Chapter 82
                              Yrene's PoV 
                              "I beg your pardon?"
"Eat up. We'll discuss it later."
He dropped his fork and knife and looked at me with a worried expression.
"Is something wrong."
"Very."
"Then we should talk about it now."
"It can wait. Please, eat." In all honesty, I was trying to gather the courage to confront him about the problem at hand and admittedly it was proving to be very difficult. He didn't press the matter any further, it was as if he was afraid of me. We ate our respective breakfasts in silence and I put the dishes in the dishwasher and told him to wait in the living room for me. He followed my directions to the word and I found him standing by the front to ceiling window of the living room. 

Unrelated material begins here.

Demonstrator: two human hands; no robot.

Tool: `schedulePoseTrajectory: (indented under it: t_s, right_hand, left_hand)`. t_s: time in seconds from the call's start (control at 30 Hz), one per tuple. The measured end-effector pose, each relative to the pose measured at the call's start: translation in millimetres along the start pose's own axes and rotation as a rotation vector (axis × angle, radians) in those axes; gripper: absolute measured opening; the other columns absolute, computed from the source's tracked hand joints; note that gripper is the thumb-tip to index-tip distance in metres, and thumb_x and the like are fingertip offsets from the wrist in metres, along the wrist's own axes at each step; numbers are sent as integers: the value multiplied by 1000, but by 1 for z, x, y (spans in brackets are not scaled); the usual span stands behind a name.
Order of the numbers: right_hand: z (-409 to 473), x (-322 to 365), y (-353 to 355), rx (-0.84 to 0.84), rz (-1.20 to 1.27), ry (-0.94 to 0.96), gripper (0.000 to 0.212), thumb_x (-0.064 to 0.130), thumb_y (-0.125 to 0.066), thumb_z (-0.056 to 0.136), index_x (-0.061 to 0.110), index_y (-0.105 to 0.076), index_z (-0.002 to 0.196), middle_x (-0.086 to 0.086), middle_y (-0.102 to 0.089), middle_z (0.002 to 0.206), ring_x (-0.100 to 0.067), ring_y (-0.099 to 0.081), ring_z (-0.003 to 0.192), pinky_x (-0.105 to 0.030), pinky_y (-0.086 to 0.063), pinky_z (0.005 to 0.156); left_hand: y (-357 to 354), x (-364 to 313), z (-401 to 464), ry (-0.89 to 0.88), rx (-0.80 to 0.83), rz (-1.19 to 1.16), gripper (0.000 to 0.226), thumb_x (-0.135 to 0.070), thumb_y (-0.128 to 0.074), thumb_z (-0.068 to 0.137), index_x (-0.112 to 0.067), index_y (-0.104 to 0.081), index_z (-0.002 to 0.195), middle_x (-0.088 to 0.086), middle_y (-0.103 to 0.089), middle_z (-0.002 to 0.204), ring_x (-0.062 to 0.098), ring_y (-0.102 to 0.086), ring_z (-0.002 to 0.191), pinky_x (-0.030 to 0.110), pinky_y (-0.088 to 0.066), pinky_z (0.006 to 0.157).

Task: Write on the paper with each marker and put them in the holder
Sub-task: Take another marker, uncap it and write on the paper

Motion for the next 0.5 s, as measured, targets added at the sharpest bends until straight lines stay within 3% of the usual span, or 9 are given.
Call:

                              "Is it me? Have I done something unknowingly?"
I was silent as I searched for the right words but instead of speaking I walked in his direction as he stared at me with doleful and questioning eyes. I took his hand in mine and turned it so that his open palm faced me, I brought it to my lips as brine stung my eyes. 
"Chase..." 
"Yrene?" He questioned me with an indecipherable look caged within those honey and molten gold orbs. 
"Why?" My question was not much more than a breath of air.
"Why what?" He joined our foreheads together and I closed my eyes tightly so that a tear escaped but he caught it before it could cascade down my cheek any further. I took a shuddering breath and lowered his hand so that both our gazes focused on it. 
"This." I slowly pulled the sleeve of his shirt up and his face went deathly pale. 
                              "It's nothing."
I was beginning to lose my patience and I realised just how much Chase had been irritated when he had questioned me initially.  
"Stop fucking with me, Chasey. What is it? Why is it?" I was almost at the point of begging him for these much needed answers. 
"Yrene..."
"Talk to me, Chasey. Tell me. Only then can we move on to discussing us."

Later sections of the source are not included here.